Alaska has its fair share of uninsured motorists. This statistic may come as a surprise, given that legal consequences for driving uninsured in Alaska are hefty and the adjusted median household income is more than twenty-two percent higher than average. For first infractions, fines range from $500–$1,000 for the first infraction. Additional punishment can include license suspension and up to ninety days in jail.
Even though driving without insurance in the state of Arkansas can cost a pretty penny, one out of every six drivers is guilty of this offense. First-time offenders in this state face license suspension and a fine of up to $500 for driving without auto insurance. For a second offense, fines climb as high as $1,000.
Penalties for driving uninsured in Indiana are hefty, yet many drive in the Hoosier State without the protection of auto insurance. For first infractions, fines can reach $1,000, and violators face license suspension and a required SR-22 for 3 years. Luckily, Indiana drivers tend to be safer than average, at least when it comes to respecting pedestrian yield laws: Indiana is one of the least dangerous states for pedestrians.
Washington State has 40% more uninsured drivers than the national average, despite the consequences of driving without insurance. In this state, first-time offenders face license suspension and fines reaching $250. Washington also ranks #7 for the most reckless drivers in America. When it comes to driving-related offenses, The Evergreen State tends not to be the worst, but it certainly isn’t the best.
Anyone driving without insurance in Alabama faces stiff penalties in addition to the cost of damages and medical bills if found at-fault in an accident. Fines are as high as $500 for first-time offenders, who also risk registration suspension for up to 45 days.
A whopping one in five drivers in Tennessee are uninsured. First-time offenders face license and registration suspension, but fines for driving uninsured in Tennessee are not particularly high. First offenders pay from $25 to $300 in fines, which are lower than fines for this infraction in most other states.
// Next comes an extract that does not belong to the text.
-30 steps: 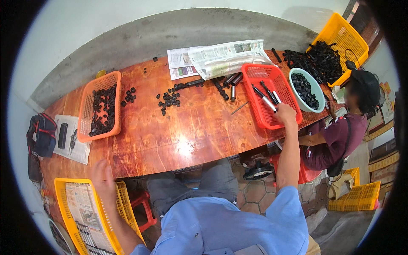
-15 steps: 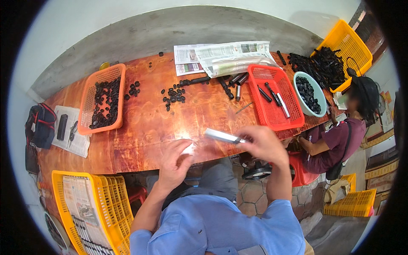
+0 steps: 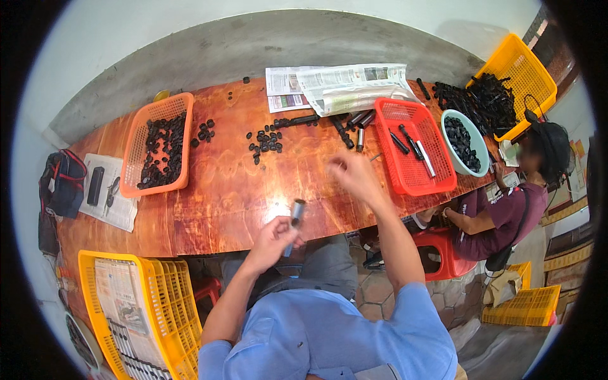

For comparison, a ticket for driving under the influence (DUI) in Tennessee can leave a driver short $350 to $1,000. Tennessee drivers take note: uninsured motorist coverage is not required, but with sky-high numbers of uninsured drivers on the roads, it’s wise to protect yourself against uninsured drivers in the event of an accident.
Of the top ten states with the most uninsured drivers, Michigan is the only state for which the legal consequences of driving without car insurance involve the possibility of jail time. Additional penalties include license suspension and fines ranging from $200–$500. As with Tennessee, uninsured motorist coverage is not required in Michigan. With such high rates of uninsured motorists, it could be a good idea to look into adding uninsured motorist protection to your policy.
New Mexico brings us to the top three on this list, with more than one in five cars on the road without any insurance coverage whatsoever. Fines can reach $300 for first offenders, whose vehicle registration may be suspended and their plates confiscated.
Nearly a quarter of motorists in The Magnolia State drive without insurance, placing this state as second in the nation for states with the highest proportion of uninsured drivers. These incautious drivers risk $500 worth of fines and license suspension, not to mention paying out-of-pocket for damages and medical bills if found at-fault in an accident.
Florida has the highest percentage of uninsured drivers out of any other state in the nation, with over one in four drivers operating a vehicle without insurance. Drivers in Florida face lesser fines for this infraction than drivers in other states, with fines at $150 for the first infraction. Other consequences of driving without insurance in Florida are an SR-22 for up to 3 years, registration suspension, license suspension, and confiscated plates.